En el proceso educativo el educador se enfrenta a la ardua tarea de hacer patente, por un lado, la
importancia de la fortaleza en la vida cristiana, y de precaver, por otro, de los peligros de los vicios
contrarios, tales como la cobardía y la temeridad, sin apagar ni el miedo ni la audacia, que, como se
ha visto, son necesarias en su justa medida para una visión equilibrada de la fortaleza. El educador
debe enseñar indudablemente al educando a orientar correctamente los miedos que éste pueda tener
a objetos potencialmente peligrosos (agua, fuego), a las calamidades naturales (terremotos,
inundaciones), a lo que impide las condiciones de higiene y de salud, a los peligros que amenazan la
vida, y debe también ayudarle a quitar el miedo a lo que no constituye peligro (oscuridad, fantasmas).

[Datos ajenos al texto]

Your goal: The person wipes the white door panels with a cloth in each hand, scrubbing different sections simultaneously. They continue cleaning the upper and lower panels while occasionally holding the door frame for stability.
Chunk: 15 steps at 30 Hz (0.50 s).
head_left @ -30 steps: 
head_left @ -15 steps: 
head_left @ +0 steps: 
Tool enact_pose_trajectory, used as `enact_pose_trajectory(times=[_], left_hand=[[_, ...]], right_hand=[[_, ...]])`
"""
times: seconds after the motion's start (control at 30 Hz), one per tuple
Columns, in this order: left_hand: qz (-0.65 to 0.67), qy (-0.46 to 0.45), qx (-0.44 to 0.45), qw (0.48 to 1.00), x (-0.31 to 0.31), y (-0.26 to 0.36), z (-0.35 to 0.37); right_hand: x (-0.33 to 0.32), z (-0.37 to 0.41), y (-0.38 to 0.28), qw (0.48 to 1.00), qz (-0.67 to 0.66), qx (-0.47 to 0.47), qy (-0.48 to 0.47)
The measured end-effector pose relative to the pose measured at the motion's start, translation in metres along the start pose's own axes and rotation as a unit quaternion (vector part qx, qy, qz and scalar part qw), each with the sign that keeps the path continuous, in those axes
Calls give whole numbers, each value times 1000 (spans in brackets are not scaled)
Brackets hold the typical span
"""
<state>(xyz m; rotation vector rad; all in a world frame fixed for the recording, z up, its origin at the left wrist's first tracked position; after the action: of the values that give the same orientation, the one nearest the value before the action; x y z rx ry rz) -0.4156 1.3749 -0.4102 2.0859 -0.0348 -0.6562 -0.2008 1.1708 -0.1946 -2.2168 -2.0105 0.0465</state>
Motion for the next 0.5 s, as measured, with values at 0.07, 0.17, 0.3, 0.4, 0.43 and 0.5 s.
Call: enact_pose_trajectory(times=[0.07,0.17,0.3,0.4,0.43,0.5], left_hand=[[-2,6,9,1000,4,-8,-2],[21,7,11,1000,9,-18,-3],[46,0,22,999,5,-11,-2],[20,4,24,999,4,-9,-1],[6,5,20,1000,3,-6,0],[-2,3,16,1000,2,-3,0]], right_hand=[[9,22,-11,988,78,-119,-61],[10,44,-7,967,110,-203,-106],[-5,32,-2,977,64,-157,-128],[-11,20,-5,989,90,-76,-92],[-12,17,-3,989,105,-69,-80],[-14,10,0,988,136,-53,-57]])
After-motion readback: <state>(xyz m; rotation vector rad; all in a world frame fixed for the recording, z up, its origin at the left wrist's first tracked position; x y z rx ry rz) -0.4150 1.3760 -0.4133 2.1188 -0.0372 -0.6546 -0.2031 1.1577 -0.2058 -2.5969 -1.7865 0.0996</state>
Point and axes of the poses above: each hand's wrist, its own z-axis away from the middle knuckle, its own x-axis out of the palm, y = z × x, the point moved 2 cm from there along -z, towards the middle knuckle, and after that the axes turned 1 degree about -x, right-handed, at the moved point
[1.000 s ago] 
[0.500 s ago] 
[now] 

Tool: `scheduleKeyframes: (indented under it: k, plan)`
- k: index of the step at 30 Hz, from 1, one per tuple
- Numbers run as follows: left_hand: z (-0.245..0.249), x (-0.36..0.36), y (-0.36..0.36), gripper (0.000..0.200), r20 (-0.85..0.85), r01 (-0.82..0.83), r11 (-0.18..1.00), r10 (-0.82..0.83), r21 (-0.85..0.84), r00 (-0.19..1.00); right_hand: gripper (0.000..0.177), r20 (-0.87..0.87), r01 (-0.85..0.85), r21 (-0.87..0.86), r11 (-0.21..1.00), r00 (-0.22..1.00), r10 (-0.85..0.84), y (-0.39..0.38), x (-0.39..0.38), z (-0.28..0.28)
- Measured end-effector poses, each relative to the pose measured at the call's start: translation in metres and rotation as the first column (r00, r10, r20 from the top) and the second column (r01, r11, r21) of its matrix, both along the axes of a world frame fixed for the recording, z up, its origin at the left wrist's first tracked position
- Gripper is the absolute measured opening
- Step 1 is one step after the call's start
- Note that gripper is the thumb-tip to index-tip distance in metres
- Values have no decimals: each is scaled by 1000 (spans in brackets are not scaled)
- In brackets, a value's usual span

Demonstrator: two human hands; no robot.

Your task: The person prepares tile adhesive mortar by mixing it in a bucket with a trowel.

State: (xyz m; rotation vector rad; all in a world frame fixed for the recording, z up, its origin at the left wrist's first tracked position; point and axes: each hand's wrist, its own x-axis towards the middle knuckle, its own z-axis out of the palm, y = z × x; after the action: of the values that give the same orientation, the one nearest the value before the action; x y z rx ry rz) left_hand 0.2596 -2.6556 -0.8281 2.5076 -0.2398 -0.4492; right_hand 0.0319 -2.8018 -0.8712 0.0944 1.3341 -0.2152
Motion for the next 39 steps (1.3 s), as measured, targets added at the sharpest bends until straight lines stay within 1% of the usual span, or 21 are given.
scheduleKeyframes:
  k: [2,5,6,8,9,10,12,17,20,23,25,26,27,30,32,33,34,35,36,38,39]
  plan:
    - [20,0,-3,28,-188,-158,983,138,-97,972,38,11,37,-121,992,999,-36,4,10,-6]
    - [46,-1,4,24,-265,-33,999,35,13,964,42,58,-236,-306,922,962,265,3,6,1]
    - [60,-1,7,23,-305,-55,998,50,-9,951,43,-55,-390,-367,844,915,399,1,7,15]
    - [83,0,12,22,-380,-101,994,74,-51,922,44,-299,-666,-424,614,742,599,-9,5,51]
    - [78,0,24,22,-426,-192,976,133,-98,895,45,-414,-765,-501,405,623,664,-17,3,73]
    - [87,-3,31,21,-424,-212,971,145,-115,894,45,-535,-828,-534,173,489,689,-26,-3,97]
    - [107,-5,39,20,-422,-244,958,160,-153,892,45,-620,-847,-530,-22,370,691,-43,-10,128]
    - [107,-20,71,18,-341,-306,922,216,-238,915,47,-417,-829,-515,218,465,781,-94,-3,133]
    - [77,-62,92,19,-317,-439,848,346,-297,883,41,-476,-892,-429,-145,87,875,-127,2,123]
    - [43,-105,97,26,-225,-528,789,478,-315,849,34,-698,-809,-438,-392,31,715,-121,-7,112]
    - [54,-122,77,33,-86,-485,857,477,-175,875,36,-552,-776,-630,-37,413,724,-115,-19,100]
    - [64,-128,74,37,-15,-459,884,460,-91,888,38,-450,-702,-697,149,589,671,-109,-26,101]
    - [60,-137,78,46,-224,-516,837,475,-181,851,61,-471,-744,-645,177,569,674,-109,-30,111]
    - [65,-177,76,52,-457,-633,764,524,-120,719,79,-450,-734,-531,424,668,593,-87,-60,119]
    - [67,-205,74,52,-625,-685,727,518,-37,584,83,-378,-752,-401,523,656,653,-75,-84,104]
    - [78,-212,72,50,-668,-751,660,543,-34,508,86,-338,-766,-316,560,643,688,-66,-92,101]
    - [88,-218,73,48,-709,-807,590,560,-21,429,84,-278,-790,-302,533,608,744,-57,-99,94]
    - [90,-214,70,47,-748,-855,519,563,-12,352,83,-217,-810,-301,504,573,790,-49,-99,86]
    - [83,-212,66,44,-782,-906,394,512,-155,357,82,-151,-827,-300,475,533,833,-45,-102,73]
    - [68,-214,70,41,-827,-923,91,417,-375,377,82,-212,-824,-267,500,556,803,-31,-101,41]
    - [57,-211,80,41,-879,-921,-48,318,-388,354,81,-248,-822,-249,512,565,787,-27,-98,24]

Con posterioridad, el educador deberá hacer resaltar la exigencia de la fortaleza más allá de la esfera
física y ecológica, es decir, en la vida civil (E. VOLKER, Fortezza, 204) y moral. Una educación
seria, orgánica y ponderada exige no descuidar ninguno de los elementos constitutivos de la fortaleza
(dimensión de la resistencia, del compromiso, de la presencia y de la comunión). La oración, en fin,
conferirá validez a sus esfuerzos y suplirá sus deficiencias. Además, y puesto que la experiencia
enseña que los humanos por sí solos no están en condiciones de encontrar soluciones a sus problemas,
contamos con una ayuda particular, ofrecida en un don del Espíritu Santo: el don de la fortaleza (S.
Th., II-II, q. 139 a. 1). Este don hace a las personas disponibles a las mociones divinas y les confiere
una fuerza divina para la realización de su obra de salvación en el mundo. El testimonio de san
Esteban confirma que Cristo ofrece ayuda a sus discípulos en los momentos decisivos, tal y como lo
había prometido (Mt 10,19-20; Mc 13,11; Lc 12 1112). En esta perspectiva se entiende el que san
Agustín y santo Tomás hayan relacionado el don de la fortaleza con la cuarta bienaventuranza:
"Dichosos los que tienen hambre y sed de justicia, porque serán saciados" (Mt 5,6; S. Th. II-II, q.
139, a. 2). La mayor necesidad de ayuda divina la tiene todo aquel que se compromete a llevar la
justicia y la paz de Dios a la vida del mundo y de la Iglesia.